» What you are asked to do
Nothing but the lines below from the first through the one with "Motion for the" should appear, printed exactly; please leave pictures out.

++++ Working data

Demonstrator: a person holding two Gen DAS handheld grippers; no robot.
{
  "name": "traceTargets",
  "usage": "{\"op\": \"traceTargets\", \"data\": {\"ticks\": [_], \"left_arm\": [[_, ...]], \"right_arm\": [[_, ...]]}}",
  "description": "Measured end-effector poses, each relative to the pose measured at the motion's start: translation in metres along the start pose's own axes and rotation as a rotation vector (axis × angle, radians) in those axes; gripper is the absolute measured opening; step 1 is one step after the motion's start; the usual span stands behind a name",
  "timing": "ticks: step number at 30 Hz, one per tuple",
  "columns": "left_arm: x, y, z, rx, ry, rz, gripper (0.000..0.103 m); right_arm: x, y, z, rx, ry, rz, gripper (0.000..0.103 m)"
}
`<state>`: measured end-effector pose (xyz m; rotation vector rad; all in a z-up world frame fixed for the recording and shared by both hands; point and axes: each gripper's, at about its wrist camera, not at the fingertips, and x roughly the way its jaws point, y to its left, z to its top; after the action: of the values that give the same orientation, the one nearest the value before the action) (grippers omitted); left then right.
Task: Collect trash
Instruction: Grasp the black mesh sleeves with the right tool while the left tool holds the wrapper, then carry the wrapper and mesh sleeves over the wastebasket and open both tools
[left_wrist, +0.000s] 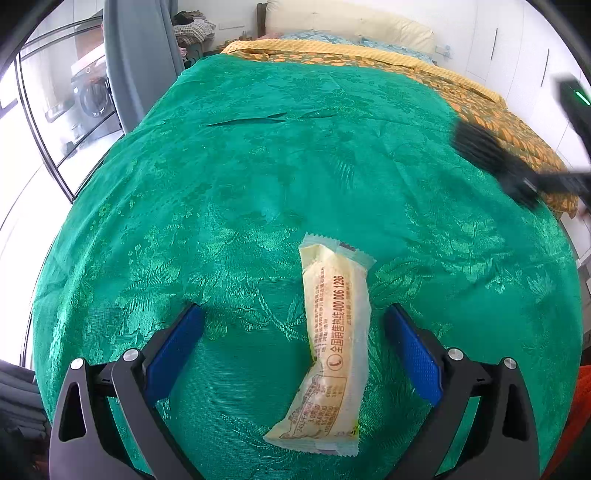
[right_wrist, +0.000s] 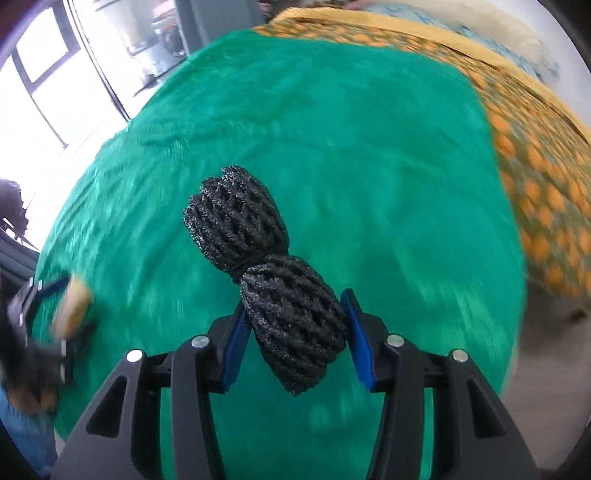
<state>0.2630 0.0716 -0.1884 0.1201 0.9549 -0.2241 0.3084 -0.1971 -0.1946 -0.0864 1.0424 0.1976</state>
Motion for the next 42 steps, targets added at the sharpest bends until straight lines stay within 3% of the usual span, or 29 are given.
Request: {"op": "traceTargets", "data": {"ticks": [4,9,14,16,21,27,30,35,37,39,41,42], "left_arm": [[0.000,-0.001,0.000,0.002,0.000,0.003,0.096],[0.000,-0.002,-0.001,0.003,0.000,0.006,0.096],[-0.001,-0.002,-0.002,0.000,0.000,-0.011,0.097],[-0.004,-0.001,-0.004,0.003,-0.004,-0.044,0.097],[-0.015,0.008,-0.014,0.021,-0.015,-0.157,0.097],[-0.023,0.000,-0.012,0.036,0.001,-0.182,0.097],[-0.021,-0.015,-0.007,0.099,0.018,-0.143,0.096],[-0.011,-0.022,0.001,0.116,0.069,-0.095,0.074],[-0.011,-0.019,0.003,0.097,0.073,-0.091,0.068],[-0.012,-0.016,0.003,0.089,0.076,-0.082,0.054],[-0.014,-0.014,0.003,0.083,0.072,-0.071,0.033],[-0.015,-0.013,0.003,0.072,0.070,-0.079,0.028]], "right_arm": [[-0.017,0.002,-0.054,0.067,0.051,-0.033,0.050],[-0.025,0.015,-0.099,0.131,0.090,0.088,0.063],[-0.044,0.026,-0.128,0.109,0.061,0.190,0.074],[-0.054,0.030,-0.134,0.043,0.042,0.169,0.077],[-0.078,0.040,-0.143,-0.179,-0.061,0.020,0.081],[-0.068,0.026,-0.121,-0.227,-0.084,0.039,0.081],[-0.050,0.034,-0.102,-0.276,-0.052,0.049,0.081],[-0.027,0.048,-0.082,-0.298,-0.004,0.038,0.078],[-0.021,0.050,-0.079,-0.289,0.022,0.026,0.046],[-0.020,0.050,-0.079,-0.258,0.039,0.021,0.040],[-0.027,0.050,-0.084,-0.240,0.011,0.021,0.039],[-0.035,0.048,-0.088,-0.222,-0.010,0.034,0.039]]}}
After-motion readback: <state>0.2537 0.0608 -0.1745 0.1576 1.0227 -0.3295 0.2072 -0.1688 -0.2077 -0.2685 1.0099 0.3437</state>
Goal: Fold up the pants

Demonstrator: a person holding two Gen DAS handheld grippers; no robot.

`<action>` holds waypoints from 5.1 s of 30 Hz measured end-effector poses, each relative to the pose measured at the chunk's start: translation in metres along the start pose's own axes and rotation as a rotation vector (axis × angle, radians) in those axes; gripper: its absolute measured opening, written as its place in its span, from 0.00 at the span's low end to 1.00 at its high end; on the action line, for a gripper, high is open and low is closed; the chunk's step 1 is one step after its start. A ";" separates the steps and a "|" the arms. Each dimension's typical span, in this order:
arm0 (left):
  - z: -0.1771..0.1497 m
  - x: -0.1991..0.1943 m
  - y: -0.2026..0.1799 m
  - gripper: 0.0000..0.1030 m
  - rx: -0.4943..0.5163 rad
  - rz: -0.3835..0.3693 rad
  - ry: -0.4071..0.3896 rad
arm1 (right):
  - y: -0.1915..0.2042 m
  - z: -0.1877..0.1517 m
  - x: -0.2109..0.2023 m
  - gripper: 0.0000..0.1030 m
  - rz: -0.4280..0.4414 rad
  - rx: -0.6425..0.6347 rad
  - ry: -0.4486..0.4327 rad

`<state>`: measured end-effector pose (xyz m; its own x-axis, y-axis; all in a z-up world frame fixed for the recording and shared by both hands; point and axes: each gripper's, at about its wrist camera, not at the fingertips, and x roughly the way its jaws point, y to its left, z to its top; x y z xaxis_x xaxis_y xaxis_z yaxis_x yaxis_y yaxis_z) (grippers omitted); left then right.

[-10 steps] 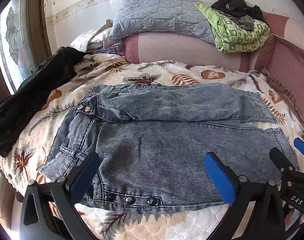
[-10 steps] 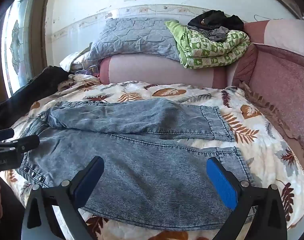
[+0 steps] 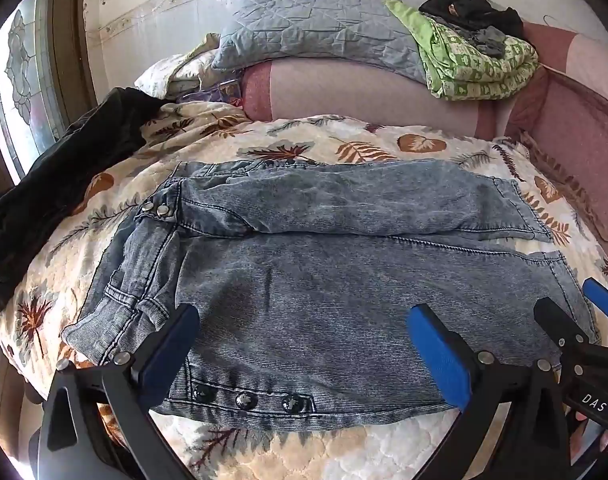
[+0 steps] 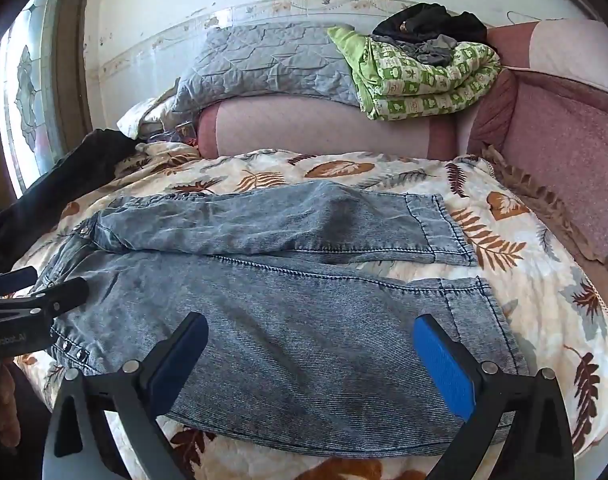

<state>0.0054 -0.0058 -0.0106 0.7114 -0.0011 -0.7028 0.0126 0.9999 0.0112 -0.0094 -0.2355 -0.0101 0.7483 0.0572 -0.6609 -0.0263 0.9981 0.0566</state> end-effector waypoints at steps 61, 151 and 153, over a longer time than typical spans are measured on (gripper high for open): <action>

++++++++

» The answer
Demonstrator: a person holding two Gen DAS handheld grippers; no robot.
{
  "name": "traceTargets",
  "usage": "{\"op\": \"traceTargets\", \"data\": {\"ticks\": [_], \"left_arm\": [[_, ...]], \"right_arm\": [[_, ...]]}}",
  "description": "Measured end-effector poses, each relative to the pose measured at the motion's start: translation in metres along the start pose's own axes and rotation as a rotation vector (axis × angle, radians) in those axes; gripper is the absolute measured opening; step 1 is one step after the motion's start; the usual span stands behind a name",
  "timing": "ticks: step number at 30 Hz, one per tuple",
  "columns": "left_arm: x, y, z, rx, ry, rz, gripper (0.000..0.103 m); right_arm: x, y, z, rx, ry, rz, gripper (0.000..0.103 m)"
}
`<state>`: measured end-effector pose (xyz m; rotation vector rad; all in a z-up world frame fixed for the recording and shared by both hands; point and axes: each gripper's, at about its wrist camera, not at the fingertips, and x roughly the way its jaws point, y to its left, z to its top; after the action: of the values that give the same orientation, the one nearest the value before the action) (grippers omitted); left then right.
Task: Collect trash
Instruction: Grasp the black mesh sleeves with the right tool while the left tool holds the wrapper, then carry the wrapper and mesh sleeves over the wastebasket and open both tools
[left_wrist, +0.000s] 
[right_wrist, +0.000s] 
<state>0.2630 0.0716 -0.1884 0.1201 0.9549 -0.2241 0.3084 -0.1971 -0.1946 -0.0864 1.0424 0.1976</state>
Motion for the next 42 steps, targets added at the sharpest bends until straight lines stay within 3% of the usual span, or 29 are given.

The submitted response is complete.